_Task brief_
Every line from the line containing "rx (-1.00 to" through the final line below must be returned exactly, and no other line.

_Information provided_
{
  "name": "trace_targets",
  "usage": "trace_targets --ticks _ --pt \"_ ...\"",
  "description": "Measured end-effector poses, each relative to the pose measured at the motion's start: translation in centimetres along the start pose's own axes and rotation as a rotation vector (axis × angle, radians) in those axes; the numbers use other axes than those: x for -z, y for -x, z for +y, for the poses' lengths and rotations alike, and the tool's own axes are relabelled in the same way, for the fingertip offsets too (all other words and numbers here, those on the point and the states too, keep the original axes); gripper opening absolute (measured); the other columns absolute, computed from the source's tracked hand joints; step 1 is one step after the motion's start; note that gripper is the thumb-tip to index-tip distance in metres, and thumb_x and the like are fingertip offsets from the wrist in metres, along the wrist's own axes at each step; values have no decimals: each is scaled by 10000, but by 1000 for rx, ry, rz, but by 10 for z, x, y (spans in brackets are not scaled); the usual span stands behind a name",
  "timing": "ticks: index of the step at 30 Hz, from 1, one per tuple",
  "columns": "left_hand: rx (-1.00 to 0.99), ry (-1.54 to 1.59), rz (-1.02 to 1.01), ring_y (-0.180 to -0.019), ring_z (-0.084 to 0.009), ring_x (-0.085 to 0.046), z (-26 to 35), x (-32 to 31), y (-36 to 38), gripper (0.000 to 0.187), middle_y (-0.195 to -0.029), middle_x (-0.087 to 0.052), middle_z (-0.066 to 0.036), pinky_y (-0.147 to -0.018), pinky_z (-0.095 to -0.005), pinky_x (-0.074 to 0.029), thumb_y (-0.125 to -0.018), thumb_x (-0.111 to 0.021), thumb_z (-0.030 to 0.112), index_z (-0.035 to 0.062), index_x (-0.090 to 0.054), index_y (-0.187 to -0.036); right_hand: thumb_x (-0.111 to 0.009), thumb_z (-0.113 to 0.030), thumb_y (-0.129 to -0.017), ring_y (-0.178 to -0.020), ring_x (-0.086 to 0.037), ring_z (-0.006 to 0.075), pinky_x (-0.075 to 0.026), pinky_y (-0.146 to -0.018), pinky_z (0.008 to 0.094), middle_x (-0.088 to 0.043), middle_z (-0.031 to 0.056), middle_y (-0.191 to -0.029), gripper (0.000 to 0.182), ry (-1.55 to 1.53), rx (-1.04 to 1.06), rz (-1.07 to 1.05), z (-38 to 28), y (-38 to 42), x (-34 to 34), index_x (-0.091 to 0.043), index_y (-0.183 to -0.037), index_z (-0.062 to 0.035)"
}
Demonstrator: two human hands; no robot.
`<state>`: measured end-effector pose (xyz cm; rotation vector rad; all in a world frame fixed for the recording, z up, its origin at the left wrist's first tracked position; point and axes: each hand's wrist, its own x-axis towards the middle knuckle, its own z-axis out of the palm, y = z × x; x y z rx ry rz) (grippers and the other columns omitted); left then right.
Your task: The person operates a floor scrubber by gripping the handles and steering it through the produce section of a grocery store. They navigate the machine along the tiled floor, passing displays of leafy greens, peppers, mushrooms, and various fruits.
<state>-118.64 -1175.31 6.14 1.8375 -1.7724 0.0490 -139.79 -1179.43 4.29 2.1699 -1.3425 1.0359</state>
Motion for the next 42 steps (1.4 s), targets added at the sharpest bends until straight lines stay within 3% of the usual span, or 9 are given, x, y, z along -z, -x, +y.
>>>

_Solution to the exercise_
  "columns": "left_hand: rx (-1.00 to 0.99), ry (-1.54 to 1.59), rz (-1.02 to 1.01), ring_y (-0.180 to -0.019), ring_z (-0.084 to 0.009), ring_x (-0.085 to 0.046), z (-26 to 35), x (-32 to 31), y (-36 to 38), gripper (0.000 to 0.187), middle_y (-0.195 to -0.029), middle_x (-0.087 to 0.052), middle_z (-0.066 to 0.036), pinky_y (-0.147 to -0.018), pinky_z (-0.095 to -0.005), pinky_x (-0.074 to 0.029), thumb_y (-0.125 to -0.018), thumb_x (-0.111 to 0.021), thumb_z (-0.030 to 0.112), index_z (-0.035 to 0.062), index_x (-0.090 to 0.054), index_y (-0.187 to -0.036); right_hand: thumb_x (-0.111 to 0.009), thumb_z (-0.113 to 0.030), thumb_y (-0.129 to -0.017), ring_y (-0.178 to -0.020), ring_x (-0.086 to 0.037), ring_z (-0.006 to 0.075), pinky_x (-0.075 to 0.026), pinky_y (-0.146 to -0.018), pinky_z (0.008 to 0.094), middle_x (-0.088 to 0.043), middle_z (-0.031 to 0.056), middle_y (-0.191 to -0.029), gripper (0.000 to 0.182), ry (-1.55 to 1.53), rx (-1.04 to 1.06), rz (-1.07 to 1.05), z (-38 to 28), y (-38 to 42), x (-34 to 34), index_x (-0.091 to 0.043), index_y (-0.183 to -0.037), index_z (-0.062 to 0.035)"
}
Demonstrator: two human hands; no robot.
`<state>`: measured end-effector pose (xyz cm; rotation vector rad; all in a world frame fixed for the recording, z up, its origin at the left wrist's first tracked position; point and axes: each hand's wrist, its own x-axis towards the middle knuckle, its own z-axis out of the palm, y = z × x; x y z rx ry rz) (grippers and the other columns omitted); left then right.
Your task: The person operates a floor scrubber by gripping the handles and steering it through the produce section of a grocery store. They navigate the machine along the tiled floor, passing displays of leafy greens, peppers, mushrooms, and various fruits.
<state>-118.64 -1175.31 6.14 1.8375 -1.7724 0.0490 -139.79 -1179.43 4.29 2.1699 -1.3425 1.0359</state>
Motion for the next 42 steps (1.4 s), targets added at the sharpest bends until straight lines stay within 3% of the usual span, or 9 are given, x, y, z along -z, -x, +y.
>>>

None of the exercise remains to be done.